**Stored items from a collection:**
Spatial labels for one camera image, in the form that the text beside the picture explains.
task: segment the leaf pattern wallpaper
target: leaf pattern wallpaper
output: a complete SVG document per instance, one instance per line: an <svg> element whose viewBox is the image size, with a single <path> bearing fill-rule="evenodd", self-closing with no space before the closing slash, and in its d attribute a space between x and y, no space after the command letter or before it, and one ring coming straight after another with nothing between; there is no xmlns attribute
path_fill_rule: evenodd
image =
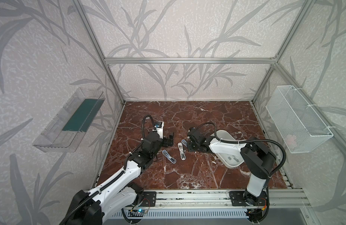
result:
<svg viewBox="0 0 346 225"><path fill-rule="evenodd" d="M82 0L105 57L274 57L303 2ZM110 68L128 100L251 100L268 66Z"/></svg>
<svg viewBox="0 0 346 225"><path fill-rule="evenodd" d="M106 100L76 152L32 146L78 87ZM93 185L120 110L70 1L0 0L0 225L58 224Z"/></svg>
<svg viewBox="0 0 346 225"><path fill-rule="evenodd" d="M346 137L346 1L316 1L279 63ZM280 141L265 109L277 85L287 83L274 72L255 106L268 135ZM319 222L346 224L346 158L334 142L287 158L290 181L304 189Z"/></svg>

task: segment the brown marble table
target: brown marble table
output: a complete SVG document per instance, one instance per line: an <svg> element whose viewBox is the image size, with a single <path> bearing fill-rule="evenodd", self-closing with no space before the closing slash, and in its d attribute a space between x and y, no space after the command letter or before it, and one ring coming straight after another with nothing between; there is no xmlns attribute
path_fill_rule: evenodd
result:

**EXERCISE DETAILS:** All of the entries above must be reproduced exactly, and no image may be included.

**REPLY:**
Spatial labels for one camera image, in the form that the text beside the picture explains.
task: segment the leaf pattern wallpaper
target: leaf pattern wallpaper
output: a complete SVG document per instance, one instance per line: an <svg> element whose viewBox is the image size, with a single <path> bearing fill-rule="evenodd", self-closing with no space before the closing slash, and in its d attribute a space between x and y, no space after the command letter or before it, and one ring coming straight after another with nothing between; there is no xmlns attribute
path_fill_rule: evenodd
image =
result:
<svg viewBox="0 0 346 225"><path fill-rule="evenodd" d="M82 0L105 57L274 57L303 2ZM110 68L128 100L251 100L268 66Z"/></svg>
<svg viewBox="0 0 346 225"><path fill-rule="evenodd" d="M106 100L76 152L32 146L78 87ZM93 185L120 110L70 1L0 0L0 225L58 224Z"/></svg>
<svg viewBox="0 0 346 225"><path fill-rule="evenodd" d="M346 137L346 1L316 1L279 63ZM280 141L265 109L277 85L287 83L274 72L255 106L268 135ZM319 222L346 224L346 158L334 142L287 158L290 181L304 189Z"/></svg>

task: segment the brown marble table
target: brown marble table
output: a complete SVG document per instance, one instance per line: an <svg> element whose viewBox is the image size, with a single <path> bearing fill-rule="evenodd", self-closing with no space before the closing slash, and in its d attribute a space between x and y, no space after the command letter or before it, and one ring coming straight after another with nothing between; there is no xmlns attribute
path_fill_rule: evenodd
result:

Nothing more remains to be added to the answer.